> Task material
::::
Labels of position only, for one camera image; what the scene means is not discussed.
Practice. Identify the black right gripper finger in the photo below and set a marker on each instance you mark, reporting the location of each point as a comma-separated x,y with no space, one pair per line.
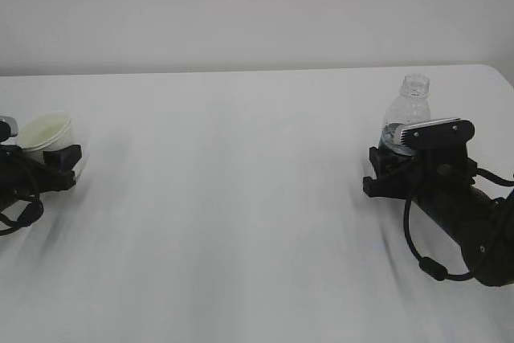
385,162

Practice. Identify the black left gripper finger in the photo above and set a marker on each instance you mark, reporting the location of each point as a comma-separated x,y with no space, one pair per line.
63,159

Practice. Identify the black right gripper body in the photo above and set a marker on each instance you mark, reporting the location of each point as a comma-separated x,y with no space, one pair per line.
453,165

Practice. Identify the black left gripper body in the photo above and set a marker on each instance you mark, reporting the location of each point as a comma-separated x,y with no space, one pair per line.
23,179

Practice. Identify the white paper cup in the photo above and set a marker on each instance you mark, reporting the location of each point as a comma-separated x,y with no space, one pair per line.
50,132

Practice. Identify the clear green-label water bottle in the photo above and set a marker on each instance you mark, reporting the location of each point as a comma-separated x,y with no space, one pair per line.
410,106

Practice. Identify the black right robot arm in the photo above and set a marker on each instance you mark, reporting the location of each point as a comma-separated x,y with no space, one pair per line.
440,182

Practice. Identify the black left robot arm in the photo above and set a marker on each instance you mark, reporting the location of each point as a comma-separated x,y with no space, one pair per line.
25,179

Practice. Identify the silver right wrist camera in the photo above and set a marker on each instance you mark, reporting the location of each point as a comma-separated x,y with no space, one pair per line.
429,135

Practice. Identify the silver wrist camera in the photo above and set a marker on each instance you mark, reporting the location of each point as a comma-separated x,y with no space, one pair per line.
429,135
8,128

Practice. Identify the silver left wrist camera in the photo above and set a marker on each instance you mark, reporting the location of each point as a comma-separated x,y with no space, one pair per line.
8,128

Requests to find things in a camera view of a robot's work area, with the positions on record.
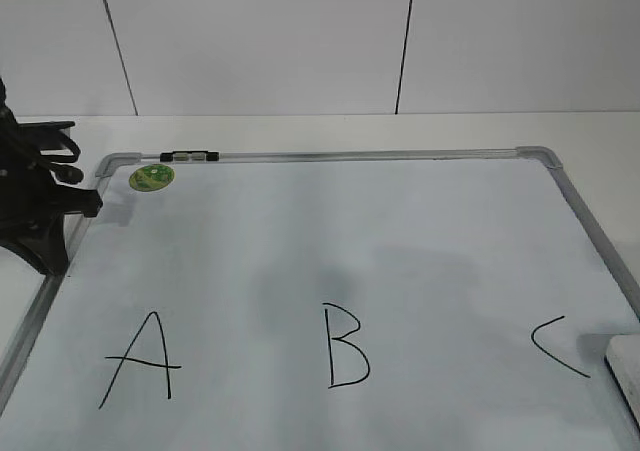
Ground white board with aluminium frame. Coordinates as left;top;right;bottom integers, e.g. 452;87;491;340
1;147;639;450

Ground green round magnet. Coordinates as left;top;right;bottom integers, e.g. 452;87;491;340
128;164;175;192

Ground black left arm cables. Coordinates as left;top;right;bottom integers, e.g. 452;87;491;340
0;78;84;187

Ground white board eraser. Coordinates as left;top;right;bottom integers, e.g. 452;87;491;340
605;334;640;415

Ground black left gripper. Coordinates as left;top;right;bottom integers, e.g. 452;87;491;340
1;121;102;276

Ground black and clear marker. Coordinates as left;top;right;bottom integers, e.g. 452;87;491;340
159;151;220;163

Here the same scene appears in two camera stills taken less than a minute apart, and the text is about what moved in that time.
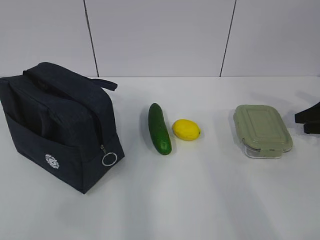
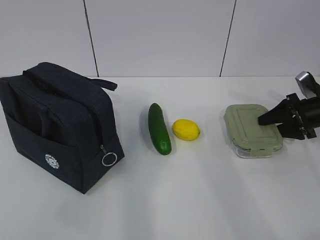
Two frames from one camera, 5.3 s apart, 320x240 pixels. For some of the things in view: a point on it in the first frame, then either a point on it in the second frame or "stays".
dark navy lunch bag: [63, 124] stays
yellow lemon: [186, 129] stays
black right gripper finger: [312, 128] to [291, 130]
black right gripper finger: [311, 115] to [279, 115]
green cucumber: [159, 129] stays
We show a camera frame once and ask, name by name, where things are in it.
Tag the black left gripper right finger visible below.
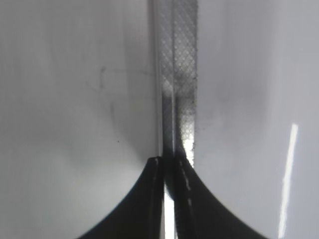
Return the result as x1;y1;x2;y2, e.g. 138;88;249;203
172;156;265;239

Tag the white board with grey frame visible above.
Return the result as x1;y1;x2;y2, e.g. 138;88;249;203
0;0;319;239

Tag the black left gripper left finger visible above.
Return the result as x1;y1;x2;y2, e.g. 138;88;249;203
80;157;164;239

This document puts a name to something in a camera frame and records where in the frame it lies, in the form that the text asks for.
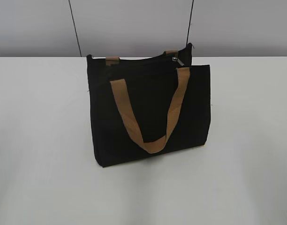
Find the black tote bag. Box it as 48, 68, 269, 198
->
86, 43, 211, 167

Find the metal zipper pull with ring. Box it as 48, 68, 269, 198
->
172, 57, 183, 66

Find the tan front bag handle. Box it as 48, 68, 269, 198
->
110, 67, 190, 154

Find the tan bag handle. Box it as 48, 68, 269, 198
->
110, 67, 190, 154
105, 50, 179, 66

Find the tan rear bag handle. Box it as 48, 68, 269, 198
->
105, 50, 179, 66
::::
> Work required
Please output the records exactly, leaving the pictures out.

> Written response
Labels of position only, for one camera image; what the scene means is not discussed.
Practice. Identify the black right gripper finger in the photo below and set a marker on each instance you mark, reporting the location of each point as a comma-separated x,y with no space, one pair per line.
385,162

Practice. Identify the black left gripper finger in the photo above and set a marker on each instance you mark, reporting the location of each point as a comma-separated x,y with no space, one pair per line.
63,159

Practice. Identify the black right gripper body in the photo above and set a marker on each instance you mark, reporting the location of each point as a comma-separated x,y with no space, one pair per line.
453,165

Practice. Identify the black left gripper body in the photo above and set a marker on each instance you mark, reporting the location of each point as a comma-separated x,y with no space, one pair per line.
23,179

Practice. Identify the white paper cup in the photo above and set a marker on each instance you mark, reporting the location of each point as a comma-separated x,y with no space, one pair per line.
50,132

Practice. Identify the clear green-label water bottle in the photo above and set a marker on each instance you mark, reporting the location of each point as a comma-separated x,y with no space, one pair per line.
410,106

Practice. Identify the black right robot arm in the photo above and set a marker on each instance you mark, reporting the location of each point as a comma-separated x,y with no space, one pair per line.
440,182

Practice. Identify the black left robot arm in the photo above and set a marker on each instance you mark, reporting the location of each point as a comma-separated x,y with no space, one pair per line.
25,179

Practice. Identify the silver right wrist camera in the photo above and set a marker on each instance you mark, reporting the location of each point as a comma-separated x,y with no space, one pair per line.
429,135

Practice. Identify the silver wrist camera in the photo above and set a marker on each instance you mark, reporting the location of each point as a comma-separated x,y with no space, one pair per line.
429,135
8,128

Practice. Identify the silver left wrist camera in the photo above and set a marker on each instance you mark, reporting the location of each point as a comma-separated x,y with no space, one pair per line.
8,128

Requests to find things in a camera view of a robot's work area, with the positions on record.
Ground white board with aluminium frame. Coordinates as left;top;right;bottom integers, e.g. 452;87;491;340
1;147;639;450

Ground green round magnet. Coordinates as left;top;right;bottom integers, e.g. 452;87;491;340
128;164;175;192

Ground black left arm cables. Coordinates as left;top;right;bottom integers, e.g. 452;87;491;340
0;78;84;187

Ground white board eraser. Coordinates as left;top;right;bottom integers, e.g. 452;87;491;340
605;334;640;415

Ground black left gripper. Coordinates as left;top;right;bottom integers, e.g. 452;87;491;340
1;121;102;276

Ground black and clear marker. Coordinates as left;top;right;bottom integers, e.g. 452;87;491;340
159;151;220;163

Here the same scene appears in two camera stills taken less than a minute apart, and the text is about what moved in that time.
Two frames from one camera, 5.3 s apart, 320x240 pixels. For some of the things in view: a point on it in the first frame, then either a point on it in the second frame or "stays".
dark navy lunch bag: [63, 124] stays
yellow lemon: [186, 129] stays
black right gripper finger: [312, 128] to [291, 130]
black right gripper finger: [311, 115] to [279, 115]
green cucumber: [159, 129] stays
We show a camera frame once and ask, name by name, where things are in it.
Tag the black left gripper right finger visible below.
Return the result as x1;y1;x2;y2, e.g. 138;88;249;203
172;156;265;239

Tag the white board with grey frame visible above.
Return the result as x1;y1;x2;y2, e.g. 138;88;249;203
0;0;319;239

Tag the black left gripper left finger visible above.
Return the result as x1;y1;x2;y2, e.g. 138;88;249;203
80;157;164;239

This document puts a name to something in a camera frame and records where in the frame it lies, in the form that the text asks for.
Find the black tote bag. Box it as 48, 68, 269, 198
->
86, 43, 211, 167

Find the metal zipper pull with ring. Box it as 48, 68, 269, 198
->
172, 57, 183, 66

Find the tan front bag handle. Box it as 48, 68, 269, 198
->
110, 67, 190, 154

Find the tan bag handle. Box it as 48, 68, 269, 198
->
110, 67, 190, 154
105, 50, 179, 66

Find the tan rear bag handle. Box it as 48, 68, 269, 198
->
105, 50, 179, 66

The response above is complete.